Jammie Thomas Takes Constitutional Argument To SCOTUS 146
NewYorkCountryLawyer writes "Jammie Thomas-Rasset, the Native American Minnesotan found by a jury to have downloaded 24 mp3 files of RIAA singles, has filed a petition for certioriari to the United States Supreme Court, arguing that the award of $220,000 in statutory damages is excessive, in violation of the Due Process Clause. Her petition (PDF) argued that the RIAA's litigation campaign was 'extortion, not law,' and pointed out that '[a]rbitrary statutory damages made the RIAA's litigation campaign possible; in turn,that campaign has inspired copycats like the so-called Copyright Enforcement Group; the U.S. Copyright Group, which has already sued more than 20,000 individual movie downloaders; and Righthaven, which sued bloggers. This Court should grant certiorari to review this use of the federal courts as a scourge.'"
Re:How likely are they to hear the case? (Score:5, Informative)
additionally, the conflict between application of case law between the various Federal Circuits needs to be resolved; someone living in Illinois might get an entirely different set of Federal case law applied than someone in Arizona, and at this stage it's unreasonable to allow that to continue.
Re:How likely are they to hear the case? (Score:5, Informative)
Re:How likely are they to hear the case? (Score:5, Informative)

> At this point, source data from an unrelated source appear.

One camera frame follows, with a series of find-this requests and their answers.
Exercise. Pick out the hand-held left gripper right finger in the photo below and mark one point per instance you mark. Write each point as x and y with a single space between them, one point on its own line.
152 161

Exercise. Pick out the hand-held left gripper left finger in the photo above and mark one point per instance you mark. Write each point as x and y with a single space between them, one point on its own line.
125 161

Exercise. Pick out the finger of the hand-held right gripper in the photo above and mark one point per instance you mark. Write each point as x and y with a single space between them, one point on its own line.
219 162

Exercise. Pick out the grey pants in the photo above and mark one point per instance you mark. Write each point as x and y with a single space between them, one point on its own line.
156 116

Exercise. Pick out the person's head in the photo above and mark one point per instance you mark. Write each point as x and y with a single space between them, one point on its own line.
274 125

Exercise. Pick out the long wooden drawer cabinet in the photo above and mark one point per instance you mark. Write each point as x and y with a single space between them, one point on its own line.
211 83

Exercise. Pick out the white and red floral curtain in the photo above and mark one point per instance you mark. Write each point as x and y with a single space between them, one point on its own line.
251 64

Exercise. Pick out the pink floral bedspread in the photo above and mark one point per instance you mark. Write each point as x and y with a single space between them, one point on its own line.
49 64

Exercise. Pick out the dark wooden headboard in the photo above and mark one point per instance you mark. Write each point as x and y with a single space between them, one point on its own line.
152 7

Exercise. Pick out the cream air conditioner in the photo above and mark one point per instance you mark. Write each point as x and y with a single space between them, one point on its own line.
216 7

Scotus is only supposed to hear a small number of cases that will have major political and constitutional impacts
They are not a trial court. You get 10 minutes to speak your summary most of which you get interrupted by questions from the justices
Re:Good luck (Score:5, Informative)
How does one buy the court?
I know we mock them by calling them the Supreme Corporate Court of the US...
but really they have one job. and its not to do what we think is the "right thing".

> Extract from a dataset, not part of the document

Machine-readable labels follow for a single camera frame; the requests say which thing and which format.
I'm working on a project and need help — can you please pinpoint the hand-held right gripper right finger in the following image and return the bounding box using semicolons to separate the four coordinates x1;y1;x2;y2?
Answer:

it's to interpret the laws as written and determine points of conflict, priorty, constituinionality, etc etc.
And unfortunately, while we may not -like- a lot of the decisions coming out of there lately, they are by and large legally sound (granted: they are lawyers, so they're good at rationalizing most anything).
Since they are supposed to be limited to interpreting the laws as written, the best way to get around a court decision you dont like is to change the law, which leads us back to the Congrees. So its not that the Court has ben bought off (in fact, its completely illegal to do so). Its the bought off Congress supplying the laws that frame the Courts decision process.